Mentor Graphics Corp. v. EVE-USA Inc.

The Federal Circuit established some guidance for calculating lost profits damages in patent cases, which had been a murky area of the law, in this March decision that affirmed a $36 million verdict against Synopsys.

Lost profits damages are awarded in patent cases where the parties are competitors to compensate for sales the patent owner lost due to the infringing products, and one common method of establishing lost profits damages is known as the Panduit test.

The case against Synopsys brought by rival Mentor Graphics over computer emulator technology presented the question of whether after the Panduit analysis is complete, the resulting damages need to be apportioned so that they cover only the patented invention. The Federal Circuit said they do not.

“We conclude that, when the Panduit factors are met, they incorporate into their very analysis the value properly attributed to the patented feature,” the court said.

Maya Eckstein of Hunton & Williams LLP said that “it’s a good thing for the Federal Circuit to address this very directly.” Some lower courts have held that lost profits damages need to be apportioned, and others have held the opposite, and the Federal Circuit has now settled the issue.

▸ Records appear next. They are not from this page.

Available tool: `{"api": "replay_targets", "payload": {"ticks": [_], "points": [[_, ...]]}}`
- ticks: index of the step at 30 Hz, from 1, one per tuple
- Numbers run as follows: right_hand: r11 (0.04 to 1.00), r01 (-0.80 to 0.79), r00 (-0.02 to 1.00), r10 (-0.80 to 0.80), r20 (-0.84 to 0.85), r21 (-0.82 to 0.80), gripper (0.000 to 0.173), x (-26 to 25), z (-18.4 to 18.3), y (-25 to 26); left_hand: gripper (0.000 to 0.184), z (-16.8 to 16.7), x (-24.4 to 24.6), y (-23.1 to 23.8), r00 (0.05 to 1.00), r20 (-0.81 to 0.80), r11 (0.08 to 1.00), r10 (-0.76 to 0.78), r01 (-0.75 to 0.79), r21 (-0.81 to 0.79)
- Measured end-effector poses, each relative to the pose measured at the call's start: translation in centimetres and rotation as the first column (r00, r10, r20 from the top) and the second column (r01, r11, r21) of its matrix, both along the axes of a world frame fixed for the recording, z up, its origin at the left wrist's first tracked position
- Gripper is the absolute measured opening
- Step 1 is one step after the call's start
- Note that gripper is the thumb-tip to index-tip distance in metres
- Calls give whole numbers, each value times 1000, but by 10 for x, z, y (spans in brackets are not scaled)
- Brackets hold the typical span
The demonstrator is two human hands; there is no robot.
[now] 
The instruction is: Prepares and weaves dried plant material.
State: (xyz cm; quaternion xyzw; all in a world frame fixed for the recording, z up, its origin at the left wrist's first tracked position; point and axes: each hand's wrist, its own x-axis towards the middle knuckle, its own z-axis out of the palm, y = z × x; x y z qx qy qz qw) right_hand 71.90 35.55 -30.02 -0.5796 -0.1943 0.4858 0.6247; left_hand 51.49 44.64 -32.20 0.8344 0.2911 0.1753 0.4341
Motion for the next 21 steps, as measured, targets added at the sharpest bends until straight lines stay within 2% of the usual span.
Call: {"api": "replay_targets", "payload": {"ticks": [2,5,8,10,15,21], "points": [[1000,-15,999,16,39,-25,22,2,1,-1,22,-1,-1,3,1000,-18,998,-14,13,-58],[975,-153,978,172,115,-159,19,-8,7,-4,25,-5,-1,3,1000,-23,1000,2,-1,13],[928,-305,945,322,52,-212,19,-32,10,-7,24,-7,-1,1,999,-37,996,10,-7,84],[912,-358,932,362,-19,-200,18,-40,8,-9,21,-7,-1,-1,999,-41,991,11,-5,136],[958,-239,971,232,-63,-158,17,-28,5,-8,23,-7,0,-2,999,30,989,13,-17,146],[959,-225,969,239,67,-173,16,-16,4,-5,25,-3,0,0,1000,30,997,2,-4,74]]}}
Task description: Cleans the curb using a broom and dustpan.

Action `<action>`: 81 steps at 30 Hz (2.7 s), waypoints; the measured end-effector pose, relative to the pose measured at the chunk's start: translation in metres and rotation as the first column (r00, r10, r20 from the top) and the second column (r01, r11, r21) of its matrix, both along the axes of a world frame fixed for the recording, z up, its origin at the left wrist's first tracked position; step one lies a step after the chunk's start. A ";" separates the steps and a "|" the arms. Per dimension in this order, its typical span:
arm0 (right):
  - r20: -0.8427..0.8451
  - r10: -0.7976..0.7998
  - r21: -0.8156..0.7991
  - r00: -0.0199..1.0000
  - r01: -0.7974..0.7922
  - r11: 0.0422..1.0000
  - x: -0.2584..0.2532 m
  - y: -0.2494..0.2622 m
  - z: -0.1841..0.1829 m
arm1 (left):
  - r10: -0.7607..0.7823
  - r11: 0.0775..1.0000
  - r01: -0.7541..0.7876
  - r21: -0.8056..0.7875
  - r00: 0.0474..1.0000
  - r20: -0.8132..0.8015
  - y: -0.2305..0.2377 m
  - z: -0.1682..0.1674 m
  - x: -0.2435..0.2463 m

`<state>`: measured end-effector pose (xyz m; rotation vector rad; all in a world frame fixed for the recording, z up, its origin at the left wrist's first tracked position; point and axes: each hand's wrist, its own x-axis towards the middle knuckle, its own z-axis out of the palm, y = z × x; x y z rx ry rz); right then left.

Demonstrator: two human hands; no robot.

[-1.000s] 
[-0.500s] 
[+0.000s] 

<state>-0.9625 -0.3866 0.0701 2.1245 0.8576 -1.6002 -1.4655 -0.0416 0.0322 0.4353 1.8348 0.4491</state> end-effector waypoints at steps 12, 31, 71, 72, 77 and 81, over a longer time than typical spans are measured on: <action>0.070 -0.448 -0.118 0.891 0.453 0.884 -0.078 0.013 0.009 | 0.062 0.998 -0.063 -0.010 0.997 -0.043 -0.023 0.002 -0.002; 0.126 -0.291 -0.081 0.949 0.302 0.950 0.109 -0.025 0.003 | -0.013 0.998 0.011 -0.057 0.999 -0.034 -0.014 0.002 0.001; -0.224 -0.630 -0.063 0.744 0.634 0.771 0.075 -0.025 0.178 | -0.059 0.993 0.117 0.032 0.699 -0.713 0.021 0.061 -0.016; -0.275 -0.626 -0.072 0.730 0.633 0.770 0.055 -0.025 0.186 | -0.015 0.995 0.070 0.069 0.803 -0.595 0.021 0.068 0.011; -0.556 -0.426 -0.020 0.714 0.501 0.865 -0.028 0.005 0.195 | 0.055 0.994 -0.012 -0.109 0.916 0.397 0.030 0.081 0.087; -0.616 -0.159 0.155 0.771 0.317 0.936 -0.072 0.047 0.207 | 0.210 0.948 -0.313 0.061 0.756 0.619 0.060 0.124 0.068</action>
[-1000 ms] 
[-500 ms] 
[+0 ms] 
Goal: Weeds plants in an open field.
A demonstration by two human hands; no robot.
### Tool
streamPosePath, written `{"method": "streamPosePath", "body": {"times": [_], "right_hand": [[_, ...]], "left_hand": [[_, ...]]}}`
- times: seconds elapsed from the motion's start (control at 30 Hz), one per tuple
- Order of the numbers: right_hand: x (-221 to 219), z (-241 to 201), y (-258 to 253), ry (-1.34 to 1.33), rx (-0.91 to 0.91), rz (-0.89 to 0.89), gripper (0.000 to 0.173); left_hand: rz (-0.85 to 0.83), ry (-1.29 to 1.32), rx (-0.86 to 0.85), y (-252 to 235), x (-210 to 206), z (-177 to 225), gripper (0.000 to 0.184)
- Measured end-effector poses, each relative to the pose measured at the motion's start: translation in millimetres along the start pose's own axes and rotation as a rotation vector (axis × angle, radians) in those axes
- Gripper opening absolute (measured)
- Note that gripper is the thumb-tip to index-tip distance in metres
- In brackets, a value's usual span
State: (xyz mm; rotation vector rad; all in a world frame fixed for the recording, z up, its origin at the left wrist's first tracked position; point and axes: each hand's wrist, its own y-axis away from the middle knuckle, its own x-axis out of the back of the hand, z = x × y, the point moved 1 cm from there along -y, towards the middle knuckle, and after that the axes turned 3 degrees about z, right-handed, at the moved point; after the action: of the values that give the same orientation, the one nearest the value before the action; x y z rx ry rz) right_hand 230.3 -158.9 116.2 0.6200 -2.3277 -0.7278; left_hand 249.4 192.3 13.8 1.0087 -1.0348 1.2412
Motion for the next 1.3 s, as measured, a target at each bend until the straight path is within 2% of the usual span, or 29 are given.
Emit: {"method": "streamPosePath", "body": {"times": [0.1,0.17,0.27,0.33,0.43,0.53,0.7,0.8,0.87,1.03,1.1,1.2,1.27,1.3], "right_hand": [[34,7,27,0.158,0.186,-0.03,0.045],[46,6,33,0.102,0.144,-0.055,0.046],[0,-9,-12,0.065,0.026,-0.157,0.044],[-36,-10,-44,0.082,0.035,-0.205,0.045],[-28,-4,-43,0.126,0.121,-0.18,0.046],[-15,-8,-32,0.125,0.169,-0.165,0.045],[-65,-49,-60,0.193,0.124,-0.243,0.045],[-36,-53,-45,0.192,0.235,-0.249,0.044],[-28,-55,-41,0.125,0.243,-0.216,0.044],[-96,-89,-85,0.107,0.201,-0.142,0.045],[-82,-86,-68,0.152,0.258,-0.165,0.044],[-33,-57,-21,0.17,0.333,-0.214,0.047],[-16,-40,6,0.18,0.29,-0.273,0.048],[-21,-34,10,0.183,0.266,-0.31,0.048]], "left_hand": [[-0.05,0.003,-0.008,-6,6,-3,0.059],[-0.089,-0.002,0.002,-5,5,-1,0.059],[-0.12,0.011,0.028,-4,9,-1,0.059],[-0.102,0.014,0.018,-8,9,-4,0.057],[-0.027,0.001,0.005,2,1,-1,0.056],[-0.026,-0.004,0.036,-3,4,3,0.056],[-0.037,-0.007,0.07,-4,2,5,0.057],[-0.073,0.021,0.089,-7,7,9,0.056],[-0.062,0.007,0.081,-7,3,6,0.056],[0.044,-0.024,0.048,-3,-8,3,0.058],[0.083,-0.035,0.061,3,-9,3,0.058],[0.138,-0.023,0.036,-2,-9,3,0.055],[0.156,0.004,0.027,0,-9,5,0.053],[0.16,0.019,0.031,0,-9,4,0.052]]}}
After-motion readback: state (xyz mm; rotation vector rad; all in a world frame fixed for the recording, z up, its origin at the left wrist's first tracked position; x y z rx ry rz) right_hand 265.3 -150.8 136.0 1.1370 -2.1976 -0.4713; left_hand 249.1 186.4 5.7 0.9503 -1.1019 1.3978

“District courts continue to be confused and struggling on how to handle damages in patents cases,” she said. “In Mentor Graphics, the Federal Circuit seems to be trying to clarify one issue on damages.”

Personal Web Technologies LLC v. Apple Inc.

The Federal Circuit returned to a recurring theme from some of its recent rulings on appeals of PTAB decisions in this February decision that the board failed to support its finding that Apple had proven that Personal Web’s data patent was obvious.

The court emphasized that under the Administrative Procedure Act, government agencies must provide “logical and rational” reasons for its decision in order for courts to be able to fulfill their duty of reviewing them. The PTAB’s decision in the inter partes review simply reiterated Apple’s contention that the invention would be obvious, so “the board’s explanation is wanting,” it concluded.

The ruling is one of several in which the court has faulted the board for inadequate explanations and remanded for further proceedings, said Jon Wright of Sterne Kessler Goldstein & Fox PLLC.

“The Federal Circuit is turning a close eye on the board’s work product, and if it doesn’t withstand the requirements in the Administrative Procedure Act, there’s not much the court can do. It has to remand,” he said.

The outcome is a reminder for litigants of a potential hurdle that can exist even if they prevail on the board: If the decision is not thorough enough, it may not withstand appeal, Wright said.

“Sometimes, it’s not just the other side you’re struggling against. It’s the board’s own decision,” he said.